For your main goals of touring/distance riding, the bike will be perfect. Your stoker will appreciate a suspension seat post no matter the terrain. 

Ride the wheels off it, see if you guys like the tandem-at-speed thing.


----------



## cr45h (Jan 13, 2007)

I knew I'd be very limited in my fork options. Rigid w/disc tabs would be great but I've been unable to find one so far. Not sure they even exist.

So far, I plan on replacing the grips, getting a suspension post for my stoker, getting the brakes working well, then maybe figuring out what I need to do to have my extra 8spd mountain wheelset work with the 7spd setup. It would be nice to swap wheels from road to mountain rather than tires. As a team we're about 270 pounds soaking wet so I'm not too worried about trying out a standard mountain wheelset. Maybe I should be.


----------



## Okayfine (Sep 7, 2010)

If you can find a frame builder (local or otherwise), I'm sure you can have a rigid fork built to your specs, or just to have a disc tab welded on. If the latter, the fabricator should have an opinion on whether your current fork can take the added forces. eBay may be your other option, for second-hand stuff.

And if you figure out the 7sp->8sp swap, let me know. My wife's single road bike is 7sp and is hanging in the garage due to a busted brifter.
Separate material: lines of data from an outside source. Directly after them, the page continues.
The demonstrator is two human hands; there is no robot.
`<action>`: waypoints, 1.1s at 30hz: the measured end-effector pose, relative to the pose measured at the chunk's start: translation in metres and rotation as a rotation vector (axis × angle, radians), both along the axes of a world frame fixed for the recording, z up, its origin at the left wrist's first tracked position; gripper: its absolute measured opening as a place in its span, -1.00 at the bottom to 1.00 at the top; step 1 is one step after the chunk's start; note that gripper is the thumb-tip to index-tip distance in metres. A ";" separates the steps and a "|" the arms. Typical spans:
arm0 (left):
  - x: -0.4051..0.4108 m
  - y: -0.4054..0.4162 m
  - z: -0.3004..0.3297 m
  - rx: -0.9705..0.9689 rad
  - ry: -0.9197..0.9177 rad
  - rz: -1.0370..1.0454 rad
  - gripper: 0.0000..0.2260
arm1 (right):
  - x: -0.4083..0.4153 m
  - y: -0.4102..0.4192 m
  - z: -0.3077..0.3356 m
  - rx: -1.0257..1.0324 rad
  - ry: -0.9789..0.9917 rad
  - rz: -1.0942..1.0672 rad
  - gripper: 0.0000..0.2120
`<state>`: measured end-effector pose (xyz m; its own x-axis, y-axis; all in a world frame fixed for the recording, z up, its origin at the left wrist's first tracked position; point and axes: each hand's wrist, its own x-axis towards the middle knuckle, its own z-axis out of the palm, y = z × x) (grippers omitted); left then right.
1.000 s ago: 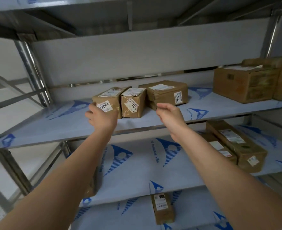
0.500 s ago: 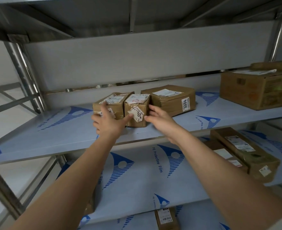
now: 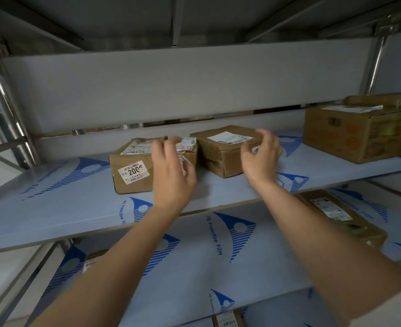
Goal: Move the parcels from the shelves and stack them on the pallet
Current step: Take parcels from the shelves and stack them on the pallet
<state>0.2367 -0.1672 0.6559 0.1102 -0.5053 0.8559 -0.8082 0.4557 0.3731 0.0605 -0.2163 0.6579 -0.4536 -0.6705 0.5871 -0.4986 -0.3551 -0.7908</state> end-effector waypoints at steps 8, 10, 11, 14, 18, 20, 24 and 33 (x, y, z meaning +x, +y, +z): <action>-0.058 -0.027 -0.015 0.375 0.090 -0.313 -0.70 | -0.036 -0.030 -0.004 0.315 -0.309 0.163 -0.31; -0.056 -0.034 -0.012 0.463 0.220 -0.290 -0.62 | -0.038 -0.032 -0.003 0.341 -0.349 0.246 -0.34; -0.056 -0.036 -0.010 0.512 0.270 -0.292 -0.56 | -0.039 -0.033 -0.004 0.338 -0.371 0.267 -0.36; -0.056 -0.036 -0.004 0.638 0.453 -0.320 -0.45 | -0.042 -0.032 -0.007 0.272 -0.463 0.214 -0.46; -0.053 -0.037 -0.003 0.668 0.594 -0.344 -0.45 | -0.043 -0.030 -0.010 0.261 -0.474 0.202 -0.50; -0.052 -0.036 -0.003 0.668 0.609 -0.345 -0.46 | -0.045 -0.030 -0.009 0.305 -0.430 0.250 -0.45; -0.051 -0.035 0.000 0.717 0.673 -0.349 -0.43 | -0.043 -0.015 0.000 0.361 -0.467 0.292 -0.30; -0.076 -0.015 0.016 0.864 0.671 -0.319 -0.39 | -0.062 0.022 0.002 0.348 -0.642 0.278 -0.66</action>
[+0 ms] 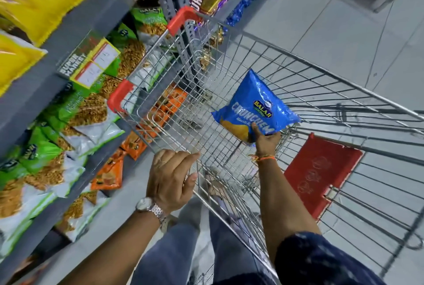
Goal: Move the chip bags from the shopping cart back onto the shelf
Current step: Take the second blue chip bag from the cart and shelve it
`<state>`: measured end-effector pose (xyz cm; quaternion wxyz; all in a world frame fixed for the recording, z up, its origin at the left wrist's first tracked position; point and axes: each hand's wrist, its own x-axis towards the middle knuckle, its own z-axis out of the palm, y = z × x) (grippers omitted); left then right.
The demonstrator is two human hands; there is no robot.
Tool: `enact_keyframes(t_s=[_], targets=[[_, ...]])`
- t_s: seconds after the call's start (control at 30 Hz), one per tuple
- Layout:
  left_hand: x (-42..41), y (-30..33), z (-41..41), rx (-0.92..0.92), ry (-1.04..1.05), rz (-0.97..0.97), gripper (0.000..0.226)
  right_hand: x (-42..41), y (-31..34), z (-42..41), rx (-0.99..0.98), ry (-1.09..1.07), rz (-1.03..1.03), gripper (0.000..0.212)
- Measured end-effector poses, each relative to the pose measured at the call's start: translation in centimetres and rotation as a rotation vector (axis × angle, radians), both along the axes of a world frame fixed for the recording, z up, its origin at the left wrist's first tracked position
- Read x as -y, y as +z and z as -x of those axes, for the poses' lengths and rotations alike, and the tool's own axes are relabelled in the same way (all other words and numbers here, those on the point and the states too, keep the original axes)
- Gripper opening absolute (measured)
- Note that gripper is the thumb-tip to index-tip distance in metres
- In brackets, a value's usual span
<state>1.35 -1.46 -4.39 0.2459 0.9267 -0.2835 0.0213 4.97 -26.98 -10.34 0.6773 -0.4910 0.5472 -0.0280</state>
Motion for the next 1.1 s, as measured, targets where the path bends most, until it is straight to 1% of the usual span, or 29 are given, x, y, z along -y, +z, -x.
enact_keyframes(t_s=[0.03, 0.07, 0.13, 0.23, 0.37, 0.47, 0.53, 0.63, 0.8, 1.0, 1.1], targets=[[0.1, 0.1, 0.0, -0.006, -0.003, -0.006, 0.065, -0.4, 0.2, 0.2, 0.031, -0.021, 0.094, 0.054], [0.2, 0.3, -0.1, -0.011, -0.002, -0.015, 0.066, -0.5, 0.1, 0.3, 0.053, 0.014, 0.143, 0.054], [0.2, 0.8, 0.0, -0.025, 0.006, -0.039, 0.064, -0.8, 0.6, 0.6, 0.052, 0.045, 0.166, 0.053], [-0.1, 1.7, -0.1, -0.087, 0.009, -0.104, 0.05, -1.0, 0.7, 1.2, 0.119, 0.119, 0.199, 0.051], [-0.4, 3.7, -0.3, -0.178, 0.036, -0.199, 0.037, -2.4, 3.7, 1.0, 0.264, 0.236, 0.241, 0.04], [-1.2, 6.7, -1.0, -0.156, 0.07, -0.229, 0.033, -3.9, 8.1, -0.2, 0.375, 0.295, 0.286, 0.035], [-2.2, 9.4, -1.6, -0.099, 0.093, -0.192, 0.034, -4.7, 11.6, -1.3, 0.463, 0.347, 0.304, 0.034], [-4.7, 15.0, -2.2, 0.04, 0.179, -0.093, 0.031, -6.4, 18.5, -3.1, 0.604, 0.43, 0.376, 0.033], [-10.2, 25.8, -2.4, 0.328, 0.35, 0.023, 0.028, -10.2, 29.3, -5.5, 0.86, 0.587, 0.463, 0.036], [-19.8, 36.9, -1.8, 0.732, 0.583, 0.059, 0.027, -16.4, 41.5, -6.5, 1.155, 0.732, 0.461, 0.031], [-24.1, 39.7, -0.4, 0.823, 0.719, 0.048, 0.025, -19.5, 46.2, -6.4, 1.274, 0.74, 0.45, 0.032]])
For smooth fire road riding, the mountain wheelset probably isn't necessary. If the current wheels are still true and tensioned, they'll be fine. Some of the roads we ride aren't much better than some of the fire roads we ride.


----------



## cr45h (Jan 13, 2007)

I'll let you know what I figure out. I know the rims will work fine with mountain tires, I just figured I'd save some tire swapping time and have 2 wheel0sets for it. One for touring, one for mountain use. Hope I can sort out the 7/8spd thing, otherwise I'll just get another 7sp cassette for the mountain wheels, or just swap tires.


----------



## zibell (Apr 13, 2007)

just an fyi, the spacing of 7 speed and 8 speed are the same. I have a road bike with a 7 speed rear freewheel and 8 speed shifters and it works fine. I would try to install the 8 speed wheel and see how things work, you may luck out.


----------



## cr45h (Jan 13, 2007)

Sweet... Sounds like it should be a relatively painless wheel swap then. I'm bringing the tandem out to my buddies bike shop (former shop owner) this weekend to clean things up. Bike needs a bit of a tune-up, but it should be pretty painless. Nothing a couple of beers can't fix.


----------



## Schmucker (Aug 23, 2007)

I hate you. I was going to buy that tandem. I don't have a car so I had to organize a way to Menomonie. How's your old tandem? If it's not terrible you should sell it to me.


----------



## cr45h (Jan 13, 2007)

DP- old tandem is a singlespeed town cruiser. we aren't planning on parting ways quite yet. sorry you missed the opportunity, got a lot of bike for the price i paid


----------



## Bobcanride (Aug 30, 2006)

I have a rock and roll and have only ridden it off road! My stoker is 10 years old and we have gone down some challenging stuff. Hold off on the up grades. I see some pretty expensive tandems out there and many of them are never used they sit in the garage because the couple that thought it was such a great idea, have found other activities. I had the same thoughts of upgrading the fork, and brakes, and it's a little tough riding a rigid bike, but it would have been a waste of money considering how little it is actually used. This is not a race bike, and will not likely ever go on a tour. But we have some great times getting out there and getting muddy. Notice the Devinci stocker kit, which enable my daughter to stop peddling and just ride!


----------



## cr45h (Jan 13, 2007)

Bob: Looks nice! I bet she digs the kit. I've held off on any major upgrades so far. We have a ton of miles on it and really like this one as compared to our other tandem. It does ride really nice, we have not taken it off-roading yet though. I imagine we'd do just fine I just haven't made it happen yet.


----------